For this step I matched interesting points after ANMS from img A to img B. To do this, I sampled about a 40x40 unit square around interesting points in imgA and imgB, downsampled to 8x8 and flattened the matrix. Since instructions where unclear, I tried converting the downsampled images to grayscale and keeping it in color. It doesn't seem to matter in the long run.
Finally we can match interesting points across images. The way this was done was I stuck all descriptors from image B into a 2-nearest-neighbor search where the distance metric was euclidian (which is essentially SSD). Then I took every descriptor in img A and looked at its 2NN in img B. If the closer neighbor's distance divided by the second nearest neighbor's distance was below some threshold, then we had a valid match.
It is interesting to note certain results of feature matching. For instance, in my doors image, it is quite obvious to a human labeller that the easiest feature points to map are the dark corners of the door frame and the recessed frame. However our algorithm refuses to match these. I discovered the reason being is that the right side image has 2 very similar doors, and thus the 2 nearest neighbor distances for one corner of the door is too close (there are 2 very close neighbors since there are 2 very similar door frames) and the algorithm believes the door frame corners to be non-matches, when indeed they are great matches.
I also noticed that in images with reflections on the windows, the algorithm loves labelling those reflections, which is pretty cool since most humans would probably avoid those.
I also noticed the algorithm avoids a lot of obvious corners if they were affected by parallax, which makes sense since those features would be rotated and benerate bad matches.
Finally, to determine which homography to use, I randomly sampled 4 points from the set of matches and calculated a homography between them. Then I mapped all other points in imgA to imgB and saw how many fell close to their correspondensces in imgB. I repeated this 10k times retained the set of points that resulted in the maximal number of inliers. Then, using these inliers, I calcuated a final homography to warp the images together.
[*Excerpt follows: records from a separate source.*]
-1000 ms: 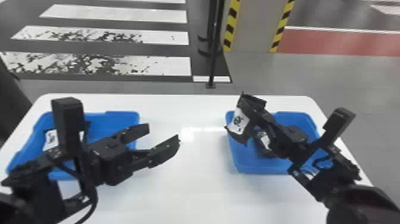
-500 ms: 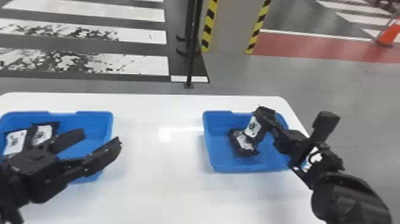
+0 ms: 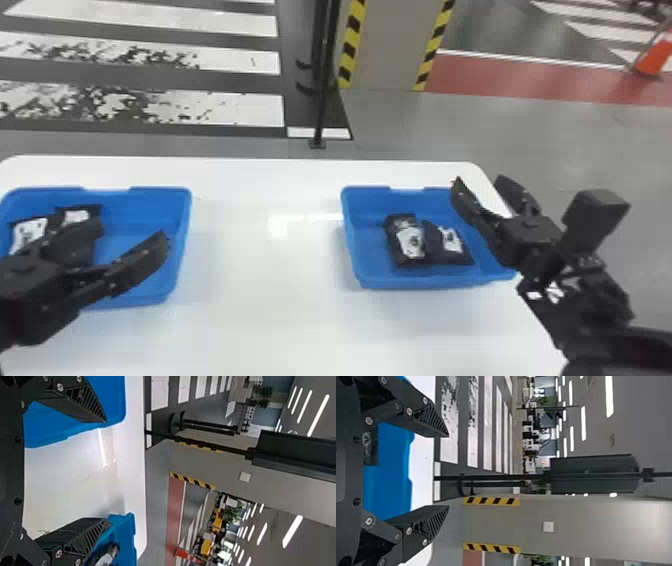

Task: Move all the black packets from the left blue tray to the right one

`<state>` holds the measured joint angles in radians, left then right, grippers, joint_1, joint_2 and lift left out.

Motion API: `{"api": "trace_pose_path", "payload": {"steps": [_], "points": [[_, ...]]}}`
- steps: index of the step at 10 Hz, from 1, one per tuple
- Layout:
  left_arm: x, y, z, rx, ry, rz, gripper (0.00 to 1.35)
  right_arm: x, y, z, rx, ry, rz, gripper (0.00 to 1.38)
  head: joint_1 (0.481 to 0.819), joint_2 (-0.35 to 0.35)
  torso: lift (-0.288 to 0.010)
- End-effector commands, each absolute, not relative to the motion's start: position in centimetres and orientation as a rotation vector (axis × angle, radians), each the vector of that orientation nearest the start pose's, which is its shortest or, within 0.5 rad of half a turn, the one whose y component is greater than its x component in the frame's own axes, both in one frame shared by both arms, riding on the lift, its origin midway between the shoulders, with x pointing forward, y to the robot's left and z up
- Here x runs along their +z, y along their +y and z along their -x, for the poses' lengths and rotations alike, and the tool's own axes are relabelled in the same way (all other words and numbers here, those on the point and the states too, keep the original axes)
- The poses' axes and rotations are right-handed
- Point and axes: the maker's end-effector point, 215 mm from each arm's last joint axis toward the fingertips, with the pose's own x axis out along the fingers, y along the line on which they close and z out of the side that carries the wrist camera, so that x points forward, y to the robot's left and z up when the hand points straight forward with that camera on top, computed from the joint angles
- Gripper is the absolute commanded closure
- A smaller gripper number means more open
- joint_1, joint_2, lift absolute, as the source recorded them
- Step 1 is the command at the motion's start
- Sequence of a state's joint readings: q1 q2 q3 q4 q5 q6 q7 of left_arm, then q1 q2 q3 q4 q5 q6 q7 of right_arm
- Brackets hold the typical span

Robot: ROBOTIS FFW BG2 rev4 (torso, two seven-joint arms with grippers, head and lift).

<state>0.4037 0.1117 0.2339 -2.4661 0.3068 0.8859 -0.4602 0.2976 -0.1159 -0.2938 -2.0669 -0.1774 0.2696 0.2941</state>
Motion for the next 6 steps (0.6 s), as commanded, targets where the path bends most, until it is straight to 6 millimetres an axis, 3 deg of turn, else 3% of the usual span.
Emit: {"api": "trace_pose_path", "payload": {"steps": [1,3,6], "points": [[-30.3,22.0,-42.6,-0.378,0.366,0.136,0.16,-24.7,-30.4,-47.3,0.126,-0.041,0.008,0.18,0.695,-0.167,-0.14],[-31.2,24.0,-43.3,-0.3,0.386,0.108,0.16,-22.8,-23.9,-45.0,0.268,-0.074,-0.093,0.18,0.695,-0.096,-0.14],[-34.6,27.2,-46.6,-0.189,0.452,0.092,0.16,-24.0,-17.4,-43.2,0.434,-0.035,-0.222,0.18,0.695,0.072,-0.14]]}}
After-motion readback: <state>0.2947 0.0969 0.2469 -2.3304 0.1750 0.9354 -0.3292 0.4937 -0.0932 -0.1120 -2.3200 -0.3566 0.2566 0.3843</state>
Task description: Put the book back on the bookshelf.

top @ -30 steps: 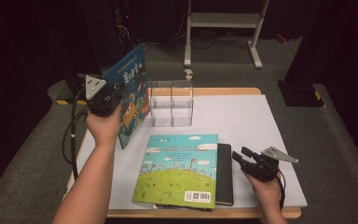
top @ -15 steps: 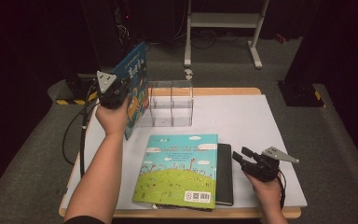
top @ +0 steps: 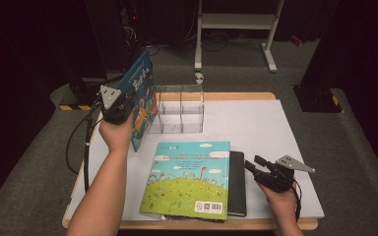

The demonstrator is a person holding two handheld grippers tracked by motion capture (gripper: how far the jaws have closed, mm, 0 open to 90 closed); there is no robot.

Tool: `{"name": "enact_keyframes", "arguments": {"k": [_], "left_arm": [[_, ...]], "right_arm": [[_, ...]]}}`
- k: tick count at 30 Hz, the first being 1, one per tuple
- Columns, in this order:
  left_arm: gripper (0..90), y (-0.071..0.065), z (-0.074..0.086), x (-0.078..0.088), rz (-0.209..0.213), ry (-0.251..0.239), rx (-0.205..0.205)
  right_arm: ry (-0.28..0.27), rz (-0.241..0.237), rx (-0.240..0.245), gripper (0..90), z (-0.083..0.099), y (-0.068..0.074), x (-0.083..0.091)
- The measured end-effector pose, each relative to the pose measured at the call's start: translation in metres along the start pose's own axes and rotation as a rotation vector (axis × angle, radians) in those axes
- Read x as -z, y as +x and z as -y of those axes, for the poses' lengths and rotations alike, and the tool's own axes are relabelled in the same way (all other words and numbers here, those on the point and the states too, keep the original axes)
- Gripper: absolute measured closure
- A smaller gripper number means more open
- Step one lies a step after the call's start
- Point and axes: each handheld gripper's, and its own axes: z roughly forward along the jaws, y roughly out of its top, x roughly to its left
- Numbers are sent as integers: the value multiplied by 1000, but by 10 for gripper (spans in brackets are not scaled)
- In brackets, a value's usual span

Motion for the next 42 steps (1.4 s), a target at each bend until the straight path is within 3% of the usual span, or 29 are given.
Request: {"name": "enact_keyframes", "arguments": {"k": [7,24,27,29,33,38,42], "left_arm": [[779,-1,2,6,-69,40,-60],[774,7,2,-13,-90,32,-17],[741,9,2,-13,-85,43,14],[625,11,3,-9,-72,40,51],[522,15,9,1,-43,52,87],[429,21,25,26,-15,49,138],[379,21,45,49,31,89,156]], "right_arm": [[3,1,1,459,0,1,-1],[5,0,7,456,1,1,-1],[5,-2,7,452,1,1,-1],[7,-1,9,446,1,1,-1],[10,-1,17,429,1,2,-1],[15,7,23,413,2,4,-3],[17,19,42,402,2,6,-3]]}}
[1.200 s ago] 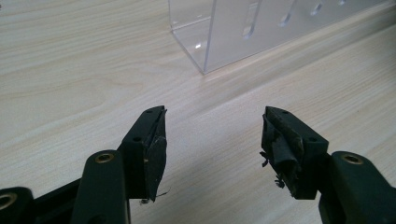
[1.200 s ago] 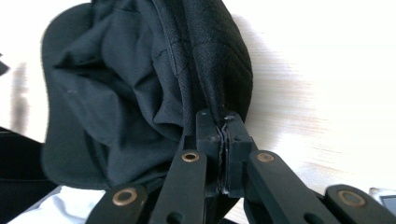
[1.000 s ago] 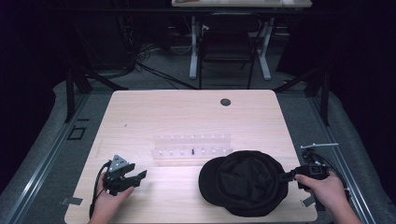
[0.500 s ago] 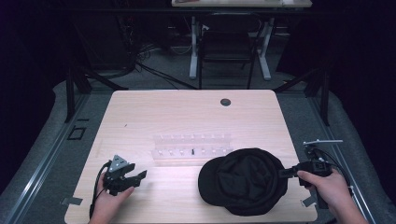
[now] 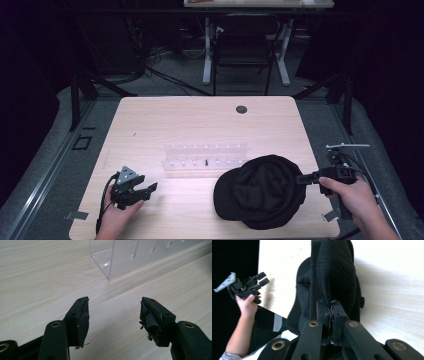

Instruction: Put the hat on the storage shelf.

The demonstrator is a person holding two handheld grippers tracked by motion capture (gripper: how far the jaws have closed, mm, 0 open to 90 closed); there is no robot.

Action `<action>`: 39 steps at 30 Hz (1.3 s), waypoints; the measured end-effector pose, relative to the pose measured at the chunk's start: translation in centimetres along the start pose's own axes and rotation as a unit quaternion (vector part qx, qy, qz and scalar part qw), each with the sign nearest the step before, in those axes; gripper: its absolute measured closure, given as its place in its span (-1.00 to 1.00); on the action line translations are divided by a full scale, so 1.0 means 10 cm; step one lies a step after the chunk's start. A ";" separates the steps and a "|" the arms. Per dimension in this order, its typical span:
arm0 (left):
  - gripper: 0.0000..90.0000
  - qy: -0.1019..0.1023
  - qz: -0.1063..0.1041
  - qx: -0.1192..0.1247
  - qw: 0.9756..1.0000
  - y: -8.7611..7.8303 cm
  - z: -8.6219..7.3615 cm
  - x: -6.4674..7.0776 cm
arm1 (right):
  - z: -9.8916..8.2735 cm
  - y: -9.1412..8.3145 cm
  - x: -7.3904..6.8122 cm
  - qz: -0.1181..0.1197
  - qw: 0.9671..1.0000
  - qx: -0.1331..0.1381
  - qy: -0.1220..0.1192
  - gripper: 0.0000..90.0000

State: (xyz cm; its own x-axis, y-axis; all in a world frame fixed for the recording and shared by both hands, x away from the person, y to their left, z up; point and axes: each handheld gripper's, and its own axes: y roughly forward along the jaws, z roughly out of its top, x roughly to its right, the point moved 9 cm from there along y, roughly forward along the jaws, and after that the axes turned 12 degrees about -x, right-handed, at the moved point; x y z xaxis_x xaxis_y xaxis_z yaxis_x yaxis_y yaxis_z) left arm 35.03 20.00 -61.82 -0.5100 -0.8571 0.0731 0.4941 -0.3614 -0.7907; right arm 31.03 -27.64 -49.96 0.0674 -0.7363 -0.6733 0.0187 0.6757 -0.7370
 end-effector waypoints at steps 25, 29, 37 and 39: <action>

I learned some interesting things regarding automatic feature detection and pairing. First, auto feature detection and pairing does not always do "what the humans would do". Even though the algorithm looks for corners and matches them, something humans do when labelling these images, it tends to choose corners in places humans would not. A feature pair that is obvious to a human to be the same point is not so obvious to the algorithm and may be rejected. Furthermore if we look at the differences between human labelled and computer labelled, we see a noticeable difference. Especially in "night", where the computer labelled image maintains the stright line on the railing in the parking lot whereas the human one does not.